Localized Superconductivity in Systems with Inhomogeneous Mass of Cooper Pairs

Within the framework of the Ginzburg–Landau theory, we study the features of the localized nucleation of the order parameter in superconducting systems with inhomogeneous effective mass m of the Cooper pairs, which is due to the spatial modulation of the diffusion coefficient and/or fluctuations in the local anisotropy axis in the sample. In the asymptotics of the weak magnetic fields H, for which the magnetic length [Φ₀/(2πH)]^1/2, where Φ₀ is the magnetic-flux quantum, is much shorter than the inhomogeneity scale, the spatial scale of the order parameter is determined by the sample-average coherence length and the regular lattice of the Abrikosov vortices is formed in the superconductor. In sufficiently strong magnetic fields H, the order parameter is localized near the minima of the coherence length ξ ∝ m^−1/2, which results in an increase in the critical temperature and destruction of the regular lattice of the Abrikosov vortices.
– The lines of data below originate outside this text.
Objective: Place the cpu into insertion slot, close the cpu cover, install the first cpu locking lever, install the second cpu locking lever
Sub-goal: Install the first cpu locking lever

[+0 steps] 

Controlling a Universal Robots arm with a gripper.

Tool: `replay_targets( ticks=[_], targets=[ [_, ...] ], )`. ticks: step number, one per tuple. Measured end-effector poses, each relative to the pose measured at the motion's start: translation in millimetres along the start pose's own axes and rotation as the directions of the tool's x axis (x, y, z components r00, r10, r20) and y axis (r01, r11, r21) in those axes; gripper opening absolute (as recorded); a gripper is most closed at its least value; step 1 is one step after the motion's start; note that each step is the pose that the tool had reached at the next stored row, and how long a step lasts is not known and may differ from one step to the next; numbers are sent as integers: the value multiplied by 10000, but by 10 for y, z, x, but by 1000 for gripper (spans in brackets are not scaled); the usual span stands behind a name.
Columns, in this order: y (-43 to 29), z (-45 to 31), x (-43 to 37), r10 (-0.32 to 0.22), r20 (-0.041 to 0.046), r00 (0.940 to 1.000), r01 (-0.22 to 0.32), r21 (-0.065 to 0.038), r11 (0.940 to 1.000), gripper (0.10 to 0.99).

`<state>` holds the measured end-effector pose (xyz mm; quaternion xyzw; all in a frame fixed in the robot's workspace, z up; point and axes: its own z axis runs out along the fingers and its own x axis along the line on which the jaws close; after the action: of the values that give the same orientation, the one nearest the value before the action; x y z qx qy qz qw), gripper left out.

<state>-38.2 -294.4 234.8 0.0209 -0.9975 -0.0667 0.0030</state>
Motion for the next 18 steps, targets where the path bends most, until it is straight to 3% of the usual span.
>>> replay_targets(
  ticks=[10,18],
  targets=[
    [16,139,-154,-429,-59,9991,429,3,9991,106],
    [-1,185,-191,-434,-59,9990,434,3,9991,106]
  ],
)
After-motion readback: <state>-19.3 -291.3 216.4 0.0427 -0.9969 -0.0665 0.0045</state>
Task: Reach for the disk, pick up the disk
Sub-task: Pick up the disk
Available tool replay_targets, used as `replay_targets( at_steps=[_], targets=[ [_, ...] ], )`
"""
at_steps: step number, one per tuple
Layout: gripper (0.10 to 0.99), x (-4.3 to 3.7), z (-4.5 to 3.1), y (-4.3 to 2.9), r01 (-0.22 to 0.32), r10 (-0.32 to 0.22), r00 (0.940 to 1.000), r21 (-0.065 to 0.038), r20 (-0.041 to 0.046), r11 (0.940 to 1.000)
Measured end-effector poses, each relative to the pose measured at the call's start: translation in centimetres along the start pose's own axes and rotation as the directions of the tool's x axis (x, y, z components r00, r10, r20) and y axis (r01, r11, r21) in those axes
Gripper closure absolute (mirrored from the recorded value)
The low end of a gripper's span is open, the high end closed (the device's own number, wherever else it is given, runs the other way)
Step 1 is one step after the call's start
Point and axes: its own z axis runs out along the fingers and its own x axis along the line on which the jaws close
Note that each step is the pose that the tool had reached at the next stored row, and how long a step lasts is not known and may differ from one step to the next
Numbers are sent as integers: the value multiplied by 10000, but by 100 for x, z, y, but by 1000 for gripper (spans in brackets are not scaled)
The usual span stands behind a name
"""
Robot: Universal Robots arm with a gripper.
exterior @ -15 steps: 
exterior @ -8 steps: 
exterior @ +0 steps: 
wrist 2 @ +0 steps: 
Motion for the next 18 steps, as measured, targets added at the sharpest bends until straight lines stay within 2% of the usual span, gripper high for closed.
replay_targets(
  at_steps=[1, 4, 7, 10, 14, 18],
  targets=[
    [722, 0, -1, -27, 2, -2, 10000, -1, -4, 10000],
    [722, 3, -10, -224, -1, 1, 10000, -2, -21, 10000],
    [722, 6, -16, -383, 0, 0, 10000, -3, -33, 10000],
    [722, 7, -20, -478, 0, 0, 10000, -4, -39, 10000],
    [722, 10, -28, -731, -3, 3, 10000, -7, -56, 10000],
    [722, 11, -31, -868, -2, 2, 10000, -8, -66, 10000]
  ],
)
Therefore, competition between the two superconductivity-nucleation types is observed during a gradual increase in the magnetic field, which leads to the positive curvature of the phase-transition line. We have also studied the features of the temperature dependences of the upper critical magnetic field for some model spatial mass profiles of the Cooper pairs. The obtained results are in good agreement with direct numerical calculations.